5. Conclusions In conclusion, an efficient DoA estimation scheme and its hardware accelerator design in chip implementation is presented in this paper. The proposed scheme features a combination of signal sub-space projection and parallel matching pursuit techniques, i.e., applying signal projection first before performing matching pursuit from a codebook. This measure helps minimize the interference from noise sub-space and makes the matching process free of extra orthogonalization computations. It thus exhibits the lowest computing complexity and the second best estimation accuracy among the schemes under comparison. We also evaluate the impact of K value selection on the estimation accuracy and demonstrate how this DoA estimation scheme improves the FMCW radar detection.
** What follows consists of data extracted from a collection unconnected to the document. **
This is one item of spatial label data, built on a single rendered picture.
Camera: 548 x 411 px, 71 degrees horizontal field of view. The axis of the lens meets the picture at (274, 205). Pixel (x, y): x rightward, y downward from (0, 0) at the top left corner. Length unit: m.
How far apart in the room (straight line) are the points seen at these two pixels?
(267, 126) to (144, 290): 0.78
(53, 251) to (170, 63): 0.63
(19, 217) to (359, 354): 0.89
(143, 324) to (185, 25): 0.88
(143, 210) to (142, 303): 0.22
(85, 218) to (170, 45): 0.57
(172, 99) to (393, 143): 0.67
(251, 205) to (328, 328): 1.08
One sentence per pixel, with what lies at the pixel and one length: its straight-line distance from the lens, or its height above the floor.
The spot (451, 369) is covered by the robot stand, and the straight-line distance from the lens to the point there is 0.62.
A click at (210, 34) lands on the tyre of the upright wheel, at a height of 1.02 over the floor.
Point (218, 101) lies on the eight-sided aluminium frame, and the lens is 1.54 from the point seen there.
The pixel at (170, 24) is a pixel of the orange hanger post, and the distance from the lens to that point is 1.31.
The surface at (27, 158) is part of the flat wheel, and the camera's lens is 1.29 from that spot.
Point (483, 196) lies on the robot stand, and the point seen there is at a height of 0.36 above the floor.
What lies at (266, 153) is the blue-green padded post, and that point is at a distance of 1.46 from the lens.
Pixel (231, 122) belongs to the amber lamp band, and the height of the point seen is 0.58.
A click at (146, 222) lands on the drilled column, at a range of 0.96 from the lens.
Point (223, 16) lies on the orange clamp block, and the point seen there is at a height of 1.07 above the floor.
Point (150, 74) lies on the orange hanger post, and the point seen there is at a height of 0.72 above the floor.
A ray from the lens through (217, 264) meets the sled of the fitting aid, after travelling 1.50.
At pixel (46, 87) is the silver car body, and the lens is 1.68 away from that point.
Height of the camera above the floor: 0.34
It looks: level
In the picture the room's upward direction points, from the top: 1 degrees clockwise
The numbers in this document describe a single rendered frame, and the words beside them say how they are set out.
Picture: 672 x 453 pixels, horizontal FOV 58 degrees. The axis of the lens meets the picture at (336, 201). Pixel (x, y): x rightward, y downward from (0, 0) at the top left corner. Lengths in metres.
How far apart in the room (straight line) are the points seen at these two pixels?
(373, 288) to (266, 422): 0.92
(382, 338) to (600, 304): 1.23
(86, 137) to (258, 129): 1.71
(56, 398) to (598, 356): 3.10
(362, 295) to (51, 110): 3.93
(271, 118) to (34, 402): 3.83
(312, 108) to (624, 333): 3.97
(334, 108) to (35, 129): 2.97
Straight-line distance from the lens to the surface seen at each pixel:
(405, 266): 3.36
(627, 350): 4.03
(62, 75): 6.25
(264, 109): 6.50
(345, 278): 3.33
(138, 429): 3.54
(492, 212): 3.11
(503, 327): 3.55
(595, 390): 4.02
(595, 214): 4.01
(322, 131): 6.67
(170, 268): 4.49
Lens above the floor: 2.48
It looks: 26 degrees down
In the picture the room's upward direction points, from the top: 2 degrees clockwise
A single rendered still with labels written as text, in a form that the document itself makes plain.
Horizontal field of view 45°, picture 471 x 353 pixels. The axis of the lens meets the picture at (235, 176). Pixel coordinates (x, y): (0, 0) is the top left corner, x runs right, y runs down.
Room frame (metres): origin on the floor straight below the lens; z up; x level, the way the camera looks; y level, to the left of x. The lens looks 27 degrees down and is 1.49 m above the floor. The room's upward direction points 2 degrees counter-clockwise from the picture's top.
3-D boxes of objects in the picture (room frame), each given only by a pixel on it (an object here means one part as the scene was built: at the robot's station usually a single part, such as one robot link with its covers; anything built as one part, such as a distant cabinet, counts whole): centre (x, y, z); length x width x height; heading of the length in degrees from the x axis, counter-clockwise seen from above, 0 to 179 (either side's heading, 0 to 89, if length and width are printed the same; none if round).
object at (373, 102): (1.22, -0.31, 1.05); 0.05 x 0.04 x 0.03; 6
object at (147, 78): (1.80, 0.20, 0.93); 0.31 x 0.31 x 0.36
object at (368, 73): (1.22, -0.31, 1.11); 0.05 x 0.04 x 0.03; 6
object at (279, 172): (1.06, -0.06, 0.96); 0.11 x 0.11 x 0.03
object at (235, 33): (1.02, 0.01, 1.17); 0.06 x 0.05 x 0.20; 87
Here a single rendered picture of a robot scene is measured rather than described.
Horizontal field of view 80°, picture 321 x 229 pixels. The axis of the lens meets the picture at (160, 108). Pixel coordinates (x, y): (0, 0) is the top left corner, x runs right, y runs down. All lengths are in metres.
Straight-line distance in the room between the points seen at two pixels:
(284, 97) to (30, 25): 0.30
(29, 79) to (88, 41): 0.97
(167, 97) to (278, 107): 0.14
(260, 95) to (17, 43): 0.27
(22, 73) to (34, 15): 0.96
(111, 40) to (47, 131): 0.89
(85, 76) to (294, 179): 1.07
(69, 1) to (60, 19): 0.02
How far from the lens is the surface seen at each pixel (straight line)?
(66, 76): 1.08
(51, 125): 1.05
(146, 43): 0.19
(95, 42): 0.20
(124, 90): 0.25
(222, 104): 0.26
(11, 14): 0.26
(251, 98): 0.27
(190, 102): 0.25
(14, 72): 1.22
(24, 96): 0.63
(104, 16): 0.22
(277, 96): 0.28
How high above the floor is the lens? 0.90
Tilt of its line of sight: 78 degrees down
After algorithm performance verifications, the corresponding hardware accelerator chip design is also developed and can accomplish one multiple-source (up to 3) DoA estimation every 1.536 µs, which indicates a processing throughput as high as 0.65 M estimates per second. Hardware design comparison with 5 other related works is also conducted. Although the comparison result is not conclusive due to the discrepancy in many design factors, the proposed design excels others in that it spends the fewest clock cycles (after normalization) in performing the estimation.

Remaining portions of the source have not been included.